Extracted data START

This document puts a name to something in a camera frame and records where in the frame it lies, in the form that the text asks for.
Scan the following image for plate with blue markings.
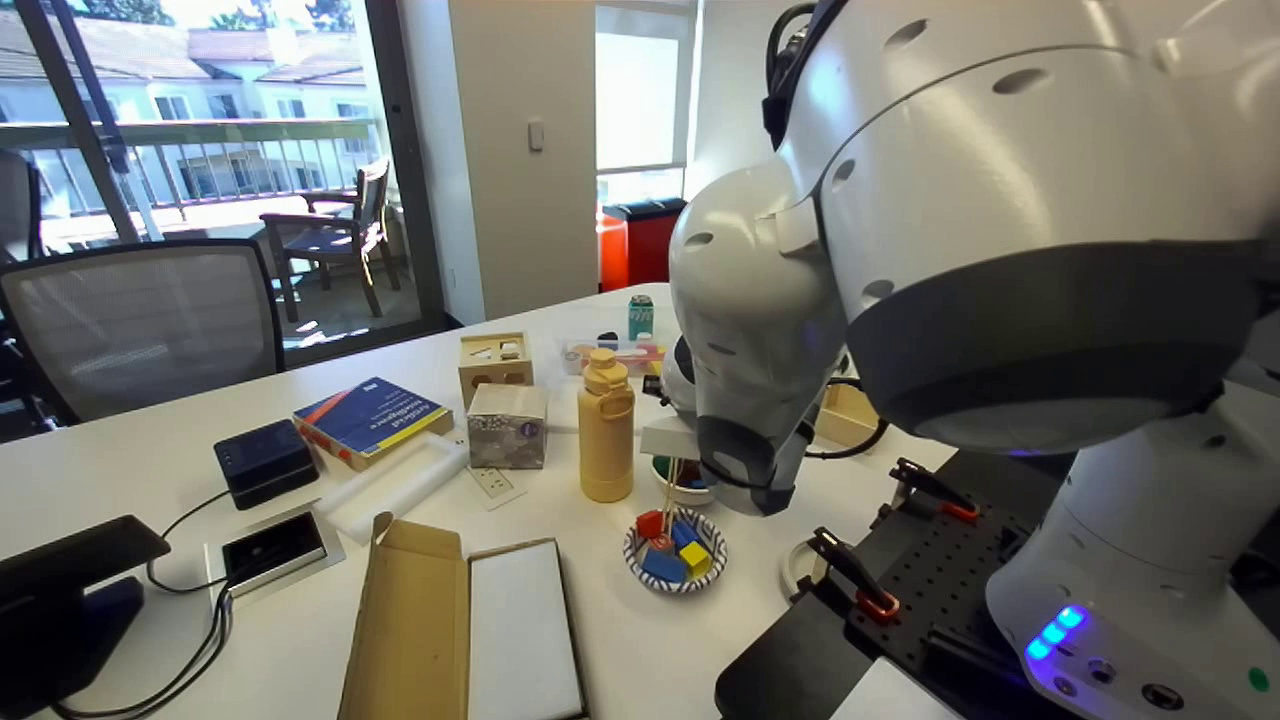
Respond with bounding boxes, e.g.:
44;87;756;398
622;503;732;600

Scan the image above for black mounting plate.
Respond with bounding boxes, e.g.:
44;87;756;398
714;446;1111;720

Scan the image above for yellow bottle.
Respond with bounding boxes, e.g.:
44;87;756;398
575;350;637;507

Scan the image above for orange bin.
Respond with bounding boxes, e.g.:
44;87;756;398
597;211;631;297

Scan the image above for red bin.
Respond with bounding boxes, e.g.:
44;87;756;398
625;195;698;290

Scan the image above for white bowl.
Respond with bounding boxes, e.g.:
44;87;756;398
648;454;723;512

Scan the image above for wooden box with holes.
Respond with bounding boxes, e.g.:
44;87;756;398
458;328;537;408

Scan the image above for small printed card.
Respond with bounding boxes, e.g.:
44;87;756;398
467;466;528;512

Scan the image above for small wooden tray box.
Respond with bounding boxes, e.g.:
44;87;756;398
813;383;891;461

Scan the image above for long white flat box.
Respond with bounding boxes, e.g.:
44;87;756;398
316;435;472;543

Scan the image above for blue book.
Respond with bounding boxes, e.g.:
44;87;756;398
294;372;458;472

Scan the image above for wooden patio chair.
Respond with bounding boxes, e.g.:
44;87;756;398
255;155;410;325

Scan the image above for open brown cardboard box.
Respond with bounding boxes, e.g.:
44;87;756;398
336;512;594;720

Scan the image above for white phone pad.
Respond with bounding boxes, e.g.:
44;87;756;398
201;501;350;603

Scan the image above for small black box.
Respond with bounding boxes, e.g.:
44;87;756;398
214;417;324;515

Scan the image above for black phone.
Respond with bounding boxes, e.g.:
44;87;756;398
221;507;330;593

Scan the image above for white paper sheet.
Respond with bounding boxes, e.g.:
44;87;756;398
824;651;968;720

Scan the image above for balcony railing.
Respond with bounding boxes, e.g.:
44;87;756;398
0;118;392;226

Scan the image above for black tablet stand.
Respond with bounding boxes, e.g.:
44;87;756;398
0;515;172;720

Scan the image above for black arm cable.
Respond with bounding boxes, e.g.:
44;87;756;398
801;378;891;466

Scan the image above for white ring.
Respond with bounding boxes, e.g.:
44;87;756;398
776;534;834;603

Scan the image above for black clamp orange handle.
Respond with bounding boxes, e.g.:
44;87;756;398
803;525;903;625
890;455;983;528

Extracted data END

■ Problem description:
Above are the records; copy every line in them that holds the word "orange".

■ Answer to the problem:
Scan the image above for orange bin.
Scan the image above for black clamp orange handle.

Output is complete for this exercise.